### Dataset records
________

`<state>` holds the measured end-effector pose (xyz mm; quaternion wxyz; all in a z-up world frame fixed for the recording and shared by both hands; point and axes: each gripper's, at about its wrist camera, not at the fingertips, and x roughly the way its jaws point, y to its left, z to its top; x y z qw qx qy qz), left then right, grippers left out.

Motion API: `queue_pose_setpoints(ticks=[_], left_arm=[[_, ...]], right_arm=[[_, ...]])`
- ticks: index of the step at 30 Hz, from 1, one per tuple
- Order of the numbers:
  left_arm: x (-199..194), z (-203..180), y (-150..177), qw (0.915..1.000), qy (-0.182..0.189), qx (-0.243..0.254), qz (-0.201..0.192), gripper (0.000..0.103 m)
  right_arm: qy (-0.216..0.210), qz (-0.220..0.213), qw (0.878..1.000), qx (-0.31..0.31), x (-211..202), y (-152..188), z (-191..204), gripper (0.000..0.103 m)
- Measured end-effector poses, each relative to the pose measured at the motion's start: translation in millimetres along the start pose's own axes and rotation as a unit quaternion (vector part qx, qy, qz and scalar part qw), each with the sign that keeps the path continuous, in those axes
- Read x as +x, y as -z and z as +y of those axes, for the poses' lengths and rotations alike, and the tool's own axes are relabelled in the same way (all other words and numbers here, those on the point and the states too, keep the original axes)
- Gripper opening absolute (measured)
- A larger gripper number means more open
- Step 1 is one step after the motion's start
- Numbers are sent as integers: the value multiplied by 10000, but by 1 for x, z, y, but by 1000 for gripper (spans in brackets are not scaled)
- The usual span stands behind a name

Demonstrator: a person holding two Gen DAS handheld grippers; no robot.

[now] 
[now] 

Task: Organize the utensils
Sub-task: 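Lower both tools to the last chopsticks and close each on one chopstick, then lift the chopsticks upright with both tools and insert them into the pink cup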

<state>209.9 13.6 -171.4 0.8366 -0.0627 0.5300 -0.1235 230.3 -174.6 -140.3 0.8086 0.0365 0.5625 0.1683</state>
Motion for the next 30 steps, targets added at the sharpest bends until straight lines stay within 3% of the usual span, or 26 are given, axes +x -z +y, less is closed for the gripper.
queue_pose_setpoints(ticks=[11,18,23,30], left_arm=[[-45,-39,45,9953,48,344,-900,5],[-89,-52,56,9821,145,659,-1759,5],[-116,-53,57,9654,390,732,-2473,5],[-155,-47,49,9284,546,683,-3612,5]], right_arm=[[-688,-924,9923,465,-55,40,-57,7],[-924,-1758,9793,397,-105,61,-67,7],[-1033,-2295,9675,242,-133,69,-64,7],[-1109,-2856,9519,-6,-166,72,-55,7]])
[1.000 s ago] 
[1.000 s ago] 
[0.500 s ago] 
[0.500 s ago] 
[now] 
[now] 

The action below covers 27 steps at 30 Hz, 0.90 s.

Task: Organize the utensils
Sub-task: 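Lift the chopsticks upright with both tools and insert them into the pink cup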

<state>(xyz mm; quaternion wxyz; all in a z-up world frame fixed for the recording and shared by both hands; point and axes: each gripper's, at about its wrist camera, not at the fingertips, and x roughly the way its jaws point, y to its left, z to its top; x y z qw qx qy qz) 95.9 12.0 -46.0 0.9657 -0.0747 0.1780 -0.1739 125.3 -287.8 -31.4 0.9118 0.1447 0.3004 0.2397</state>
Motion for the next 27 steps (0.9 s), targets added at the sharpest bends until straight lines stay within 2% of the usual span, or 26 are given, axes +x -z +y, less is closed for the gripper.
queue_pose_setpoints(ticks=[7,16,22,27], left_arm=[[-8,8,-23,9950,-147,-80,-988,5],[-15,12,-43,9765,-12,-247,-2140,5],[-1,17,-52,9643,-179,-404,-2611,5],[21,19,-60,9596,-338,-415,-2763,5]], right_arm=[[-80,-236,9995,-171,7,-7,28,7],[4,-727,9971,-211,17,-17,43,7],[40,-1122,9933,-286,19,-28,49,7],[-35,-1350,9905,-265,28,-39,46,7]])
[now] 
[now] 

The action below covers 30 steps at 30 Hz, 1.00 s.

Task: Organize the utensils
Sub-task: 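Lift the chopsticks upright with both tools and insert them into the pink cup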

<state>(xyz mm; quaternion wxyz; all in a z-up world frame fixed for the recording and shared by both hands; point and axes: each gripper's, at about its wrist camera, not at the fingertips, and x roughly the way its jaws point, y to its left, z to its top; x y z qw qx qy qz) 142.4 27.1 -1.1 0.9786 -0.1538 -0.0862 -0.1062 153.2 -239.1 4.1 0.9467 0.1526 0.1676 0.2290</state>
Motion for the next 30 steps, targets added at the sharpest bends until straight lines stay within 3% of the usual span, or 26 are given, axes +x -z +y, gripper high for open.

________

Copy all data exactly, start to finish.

`<state>` holds the measured end-effector pose (xyz mm; quaternion wxyz; all in a z-up world frame fixed for the recording and shared by both hands; point and axes: each gripper's, at about its wrist camera, not at the fingertips, and x roughly the way its jaws point, y to its left, z to its top; x y z qw qx qy qz), left then right, grippers left out.

Motion API: `queue_pose_setpoints(ticks=[_], left_arm=[[_, ...]], right_arm=[[_, ...]])`
- ticks: index of the step at 30 Hz, from 1, one per tuple
- Order of the numbers:
  left_arm: x (-199..194), z (-203..180), y (-150..177), qw (0.915..1.000), qy (-0.182..0.189), qx (-0.243..0.254), qz (-0.201..0.192), gripper (0.000..0.103 m)
  right_arm: qy (-0.216..0.210), qz (-0.220..0.213), qw (0.878..1.000), qx (-0.31..0.31), x (-211..202), y (-152..188), z (-191..204), gripper (0.000..0.103 m)
- Measured end-effector poses, each relative to the pose measured at the motion's start: translation in millimetres along the start pose's own axes and rotation as a unit quaternion (vector part qx, qy, qz and scalar part qw), each with the sign that keeps the path continuous, in those axes
- Read x as +x, y as -z and z as +y of those axes, for the poses' lengths and rotations alike, and the tool's own axes are relabelled in the same way (all other words and numbers here, those on the point and the states too, keep the original axes)
- Gripper opening absolute (measured)
- A larger gripper number means more open
- Step 1 is one step after the motion's start
- Numbers are sent as integers: the value multiplied by 10000, but by 1 for x, z, y, but by 1000 for gripper (spans in brackets are not scaled)
- The usual span stands behind a name

Demonstrator: a person holding two Gen DAS handheld grippers; no robot.

[now] 
[now] 

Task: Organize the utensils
Sub-task: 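Lower both tools to the last chopsticks and close each on one chopstick, then lift the chopsticks upright with both tools and insert them into the pink cup
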
<state>209.9 13.6 -171.4 0.8366 -0.0627 0.5300 -0.1235 230.3 -174.6 -140.3 0.8086 0.0365 0.5625 0.1683</state>
Motion for the next 30 steps, targets added at the sharpest bends until straight lines stay within 3% of the usual span, or 26 are given, axes +x -z +y, less is closed for the gripper.
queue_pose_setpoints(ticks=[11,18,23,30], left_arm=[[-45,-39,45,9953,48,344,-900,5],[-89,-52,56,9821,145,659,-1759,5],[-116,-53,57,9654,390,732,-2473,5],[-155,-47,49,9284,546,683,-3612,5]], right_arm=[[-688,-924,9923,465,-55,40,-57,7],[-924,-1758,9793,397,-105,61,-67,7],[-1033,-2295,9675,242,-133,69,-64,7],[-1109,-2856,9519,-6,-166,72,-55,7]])
[1.000 s ago] 
[1.000 s ago] 
[0.500 s ago] 
[0.500 s ago] 
[now] 
[now] 

The action below covers 27 steps at 30 Hz, 0.90 s.

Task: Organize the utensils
Sub-task: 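Lift the chopsticks upright with both tools and insert them into the pink cup
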
<state>(xyz mm; quaternion wxyz; all in a z-up world frame fixed for the recording and shared by both hands; point and axes: each gripper's, at about its wrist camera, not at the fingertips, and x roughly the way its jaws point, y to its left, z to its top; x y z qw qx qy qz) 95.9 12.0 -46.0 0.9657 -0.0747 0.1780 -0.1739 125.3 -287.8 -31.4 0.9118 0.1447 0.3004 0.2397</state>
Motion for the next 27 steps (0.9 s), targets added at the sharpest bends until straight lines stay within 2% of the usual span, or 26 are given, axes +x -z +y, less is closed for the gripper.
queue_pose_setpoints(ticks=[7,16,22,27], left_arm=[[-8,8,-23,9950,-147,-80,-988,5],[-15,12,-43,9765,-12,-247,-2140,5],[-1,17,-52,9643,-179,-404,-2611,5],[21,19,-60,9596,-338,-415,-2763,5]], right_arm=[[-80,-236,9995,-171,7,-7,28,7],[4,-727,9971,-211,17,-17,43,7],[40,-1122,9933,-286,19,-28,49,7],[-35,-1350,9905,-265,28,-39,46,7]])
[now] 
[now] 

The action below covers 30 steps at 30 Hz, 1.00 s.

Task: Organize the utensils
Sub-task: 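Lift the chopsticks upright with both tools and insert them into the pink cup
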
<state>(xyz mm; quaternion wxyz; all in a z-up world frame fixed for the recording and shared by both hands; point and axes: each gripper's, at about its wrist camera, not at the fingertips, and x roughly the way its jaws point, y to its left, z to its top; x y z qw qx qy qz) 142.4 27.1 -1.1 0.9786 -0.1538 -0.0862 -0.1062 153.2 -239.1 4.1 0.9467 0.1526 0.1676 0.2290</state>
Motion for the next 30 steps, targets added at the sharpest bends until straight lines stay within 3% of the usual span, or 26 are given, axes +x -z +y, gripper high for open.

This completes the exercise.